Records from a data collection:
• • • • • • •
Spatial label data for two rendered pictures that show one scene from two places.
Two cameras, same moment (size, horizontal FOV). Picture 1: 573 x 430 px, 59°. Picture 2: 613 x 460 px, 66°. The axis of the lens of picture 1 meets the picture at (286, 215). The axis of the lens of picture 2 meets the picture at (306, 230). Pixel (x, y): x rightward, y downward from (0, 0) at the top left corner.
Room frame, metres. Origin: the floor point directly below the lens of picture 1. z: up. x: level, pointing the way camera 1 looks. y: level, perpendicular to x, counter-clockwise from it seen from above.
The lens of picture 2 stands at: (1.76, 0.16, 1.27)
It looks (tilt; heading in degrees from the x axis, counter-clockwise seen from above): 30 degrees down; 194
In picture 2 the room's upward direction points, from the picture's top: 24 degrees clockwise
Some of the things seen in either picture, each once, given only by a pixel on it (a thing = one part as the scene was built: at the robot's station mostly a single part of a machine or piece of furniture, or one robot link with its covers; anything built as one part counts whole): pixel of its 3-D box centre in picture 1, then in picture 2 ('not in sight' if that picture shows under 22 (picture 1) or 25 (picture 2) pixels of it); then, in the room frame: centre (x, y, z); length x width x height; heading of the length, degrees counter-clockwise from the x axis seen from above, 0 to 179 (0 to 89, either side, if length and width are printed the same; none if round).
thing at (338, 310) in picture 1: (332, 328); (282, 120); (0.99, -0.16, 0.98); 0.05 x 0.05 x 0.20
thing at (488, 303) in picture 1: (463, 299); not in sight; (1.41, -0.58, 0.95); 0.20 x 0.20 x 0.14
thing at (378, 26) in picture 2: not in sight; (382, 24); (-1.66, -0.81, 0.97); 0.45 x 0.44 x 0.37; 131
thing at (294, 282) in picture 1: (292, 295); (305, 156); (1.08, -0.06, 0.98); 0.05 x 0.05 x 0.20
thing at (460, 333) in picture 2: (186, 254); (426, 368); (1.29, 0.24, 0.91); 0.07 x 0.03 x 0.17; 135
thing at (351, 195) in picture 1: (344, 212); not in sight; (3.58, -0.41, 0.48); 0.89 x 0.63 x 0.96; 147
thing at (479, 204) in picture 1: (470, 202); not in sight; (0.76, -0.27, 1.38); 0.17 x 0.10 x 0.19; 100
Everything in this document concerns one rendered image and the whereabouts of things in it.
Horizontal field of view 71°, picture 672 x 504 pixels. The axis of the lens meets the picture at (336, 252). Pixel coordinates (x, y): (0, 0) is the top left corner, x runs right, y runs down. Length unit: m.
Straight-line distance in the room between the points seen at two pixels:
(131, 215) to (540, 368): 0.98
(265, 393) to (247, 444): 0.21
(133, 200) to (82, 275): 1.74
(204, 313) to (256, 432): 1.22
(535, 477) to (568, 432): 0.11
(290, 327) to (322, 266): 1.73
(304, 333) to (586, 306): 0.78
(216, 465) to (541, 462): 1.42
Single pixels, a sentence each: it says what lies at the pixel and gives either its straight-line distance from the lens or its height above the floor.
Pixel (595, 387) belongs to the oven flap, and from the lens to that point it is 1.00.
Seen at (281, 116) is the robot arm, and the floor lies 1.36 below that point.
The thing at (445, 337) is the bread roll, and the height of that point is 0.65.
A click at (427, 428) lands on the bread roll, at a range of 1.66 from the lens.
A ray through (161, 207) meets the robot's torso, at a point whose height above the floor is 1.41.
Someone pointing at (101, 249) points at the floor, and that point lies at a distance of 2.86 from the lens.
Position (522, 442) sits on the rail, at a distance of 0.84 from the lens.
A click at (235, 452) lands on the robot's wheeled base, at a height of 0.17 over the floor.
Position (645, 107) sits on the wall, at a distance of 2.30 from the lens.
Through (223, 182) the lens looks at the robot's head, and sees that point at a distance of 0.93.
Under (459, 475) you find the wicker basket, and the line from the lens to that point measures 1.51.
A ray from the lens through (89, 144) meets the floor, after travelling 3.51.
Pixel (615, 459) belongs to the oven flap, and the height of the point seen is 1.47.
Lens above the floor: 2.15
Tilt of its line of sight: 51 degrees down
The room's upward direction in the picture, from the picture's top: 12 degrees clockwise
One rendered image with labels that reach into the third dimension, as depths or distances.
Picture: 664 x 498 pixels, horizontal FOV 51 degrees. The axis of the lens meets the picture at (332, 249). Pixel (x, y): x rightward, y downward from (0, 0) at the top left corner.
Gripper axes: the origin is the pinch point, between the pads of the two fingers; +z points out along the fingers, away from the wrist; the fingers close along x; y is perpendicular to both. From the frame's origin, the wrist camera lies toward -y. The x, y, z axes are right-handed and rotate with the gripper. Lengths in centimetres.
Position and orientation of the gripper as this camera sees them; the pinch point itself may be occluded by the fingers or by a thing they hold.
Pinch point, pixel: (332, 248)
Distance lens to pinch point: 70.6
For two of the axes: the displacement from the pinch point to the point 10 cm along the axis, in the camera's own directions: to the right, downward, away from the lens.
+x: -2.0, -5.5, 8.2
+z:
• • • • • • •
Start at the line containing "A ray from the". Repeat it and each line after it, word for word, to the end of the records.

A ray from the lens through (89, 144) meets the floor, after travelling 3.51.
Pixel (615, 459) belongs to the oven flap, and the height of the point seen is 1.47.
Lens above the floor: 2.15
Tilt of its line of sight: 51 degrees down
The room's upward direction in the picture, from the picture's top: 12 degrees clockwise
One rendered image with labels that reach into the third dimension, as depths or distances.
Picture: 664 x 498 pixels, horizontal FOV 51 degrees. The axis of the lens meets the picture at (332, 249). Pixel (x, y): x rightward, y downward from (0, 0) at the top left corner.
Gripper axes: the origin is the pinch point, between the pads of the two fingers; +z points out along the fingers, away from the wrist; the fingers close along x; y is perpendicular to both. From the frame's origin, the wrist camera lies toward -y. The x, y, z axes are right-handed and rotate with the gripper. Lengths in centimetres.
Position and orientation of the gripper as this camera sees them; the pinch point itself may be occluded by the fingers or by a thing they hold.
Pinch point, pixel: (332, 248)
Distance lens to pinch point: 70.6
For two of the axes: the displacement from the pinch point to the point 10 cm along the axis, in the camera's own directions: to the right, downward, away from the lens.
+x: -2.0, -5.5, 8.2
+z:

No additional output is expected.